I admire Katherine Jenkins very much. I think she is clearly a hard-working entertainer who has to balance pride in her own genuine talents and achievements with an understanding that she's in dangerously close - nay, cuckolding - proximity with talent and acts which can justifiably disdain her work. She clearly has got a reasonable mezzo-soprano voice inside her which she uses perfectly well. To her credit, inamgongst all the pusillanimous rhetoric of Graham Norton's show, she made an ingenuous attempt to defy the broad-appeal generalisations and define herself a little more precisely, referring to herself as a classical rather than an opera singer and making reference to her voice as mezzo- (low) rather than simply soprano (high).

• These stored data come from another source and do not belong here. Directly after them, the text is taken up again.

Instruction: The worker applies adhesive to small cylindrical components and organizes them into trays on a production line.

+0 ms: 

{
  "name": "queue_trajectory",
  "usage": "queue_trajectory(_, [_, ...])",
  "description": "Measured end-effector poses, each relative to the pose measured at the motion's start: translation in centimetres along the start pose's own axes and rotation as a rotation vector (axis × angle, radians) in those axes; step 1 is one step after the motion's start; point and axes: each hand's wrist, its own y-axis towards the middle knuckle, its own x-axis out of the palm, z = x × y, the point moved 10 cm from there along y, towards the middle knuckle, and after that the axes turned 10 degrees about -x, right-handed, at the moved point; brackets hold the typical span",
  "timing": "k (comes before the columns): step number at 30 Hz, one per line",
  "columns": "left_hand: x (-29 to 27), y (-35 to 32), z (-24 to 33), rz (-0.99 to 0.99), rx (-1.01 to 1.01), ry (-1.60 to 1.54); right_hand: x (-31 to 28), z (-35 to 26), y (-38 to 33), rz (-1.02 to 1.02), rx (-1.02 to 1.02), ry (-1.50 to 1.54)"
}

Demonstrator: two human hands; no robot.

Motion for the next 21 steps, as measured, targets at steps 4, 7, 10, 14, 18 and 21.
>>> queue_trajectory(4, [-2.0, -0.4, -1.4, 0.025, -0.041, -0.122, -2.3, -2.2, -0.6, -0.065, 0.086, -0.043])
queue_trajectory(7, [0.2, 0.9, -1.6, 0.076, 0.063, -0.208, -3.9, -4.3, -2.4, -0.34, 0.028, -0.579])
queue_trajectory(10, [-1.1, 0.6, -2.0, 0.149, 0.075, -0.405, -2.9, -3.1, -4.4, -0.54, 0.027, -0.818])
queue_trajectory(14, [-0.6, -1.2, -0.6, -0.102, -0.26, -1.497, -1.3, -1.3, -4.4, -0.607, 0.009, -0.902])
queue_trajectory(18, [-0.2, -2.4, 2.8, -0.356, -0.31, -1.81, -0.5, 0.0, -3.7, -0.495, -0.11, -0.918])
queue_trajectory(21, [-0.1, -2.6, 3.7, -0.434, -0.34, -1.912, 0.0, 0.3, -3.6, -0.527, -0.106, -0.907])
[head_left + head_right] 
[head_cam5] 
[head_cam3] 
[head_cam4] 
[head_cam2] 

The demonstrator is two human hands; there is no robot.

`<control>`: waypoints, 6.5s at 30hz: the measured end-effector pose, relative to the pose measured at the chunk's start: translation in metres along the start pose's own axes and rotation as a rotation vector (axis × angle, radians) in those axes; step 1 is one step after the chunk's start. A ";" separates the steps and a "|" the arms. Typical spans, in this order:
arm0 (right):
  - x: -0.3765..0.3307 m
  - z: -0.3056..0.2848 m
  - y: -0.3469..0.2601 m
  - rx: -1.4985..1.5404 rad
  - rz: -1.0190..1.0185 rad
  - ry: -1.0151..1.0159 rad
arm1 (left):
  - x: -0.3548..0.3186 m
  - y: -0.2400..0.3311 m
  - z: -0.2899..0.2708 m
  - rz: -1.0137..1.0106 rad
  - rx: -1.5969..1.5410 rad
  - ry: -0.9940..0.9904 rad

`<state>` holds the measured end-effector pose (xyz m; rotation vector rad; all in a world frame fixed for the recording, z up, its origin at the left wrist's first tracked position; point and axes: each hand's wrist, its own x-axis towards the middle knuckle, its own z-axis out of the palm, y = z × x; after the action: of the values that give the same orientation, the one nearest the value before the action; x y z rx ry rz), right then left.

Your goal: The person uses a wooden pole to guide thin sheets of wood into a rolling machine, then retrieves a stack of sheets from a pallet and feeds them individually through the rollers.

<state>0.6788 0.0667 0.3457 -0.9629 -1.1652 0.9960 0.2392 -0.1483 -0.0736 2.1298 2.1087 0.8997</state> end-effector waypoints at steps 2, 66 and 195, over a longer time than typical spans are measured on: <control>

Nonetheless, I still recoil a bit when I hear her plying her trade as it does misrepresent the true nature of what opera and fine singing has to offer. But much worse than any of this is one simple, unrelated truism: the fact that her album launch has been designed to coincide with the week prior to Remembrance Sunday. Rifkind again:
She takes her role as a forces sweetheart — the new Vera Lynn — very seriously. “I wish more artists would do it,” she says of her trips to Afghanistan and Iraq. “I suppose maybe they think there’s a political thing attached and they don’t want to get involved. But the troops don’t decide where they go.”
By allying herself to the wholly unimpeachable British military via the Royal British Legion, Jenkins assures herself critical immunity and an unquestioningly positive profile at the very moment when she needs it commercially. And that, to me, is far more offensive than any artistic charlatanism or limp-wristed political equivocation.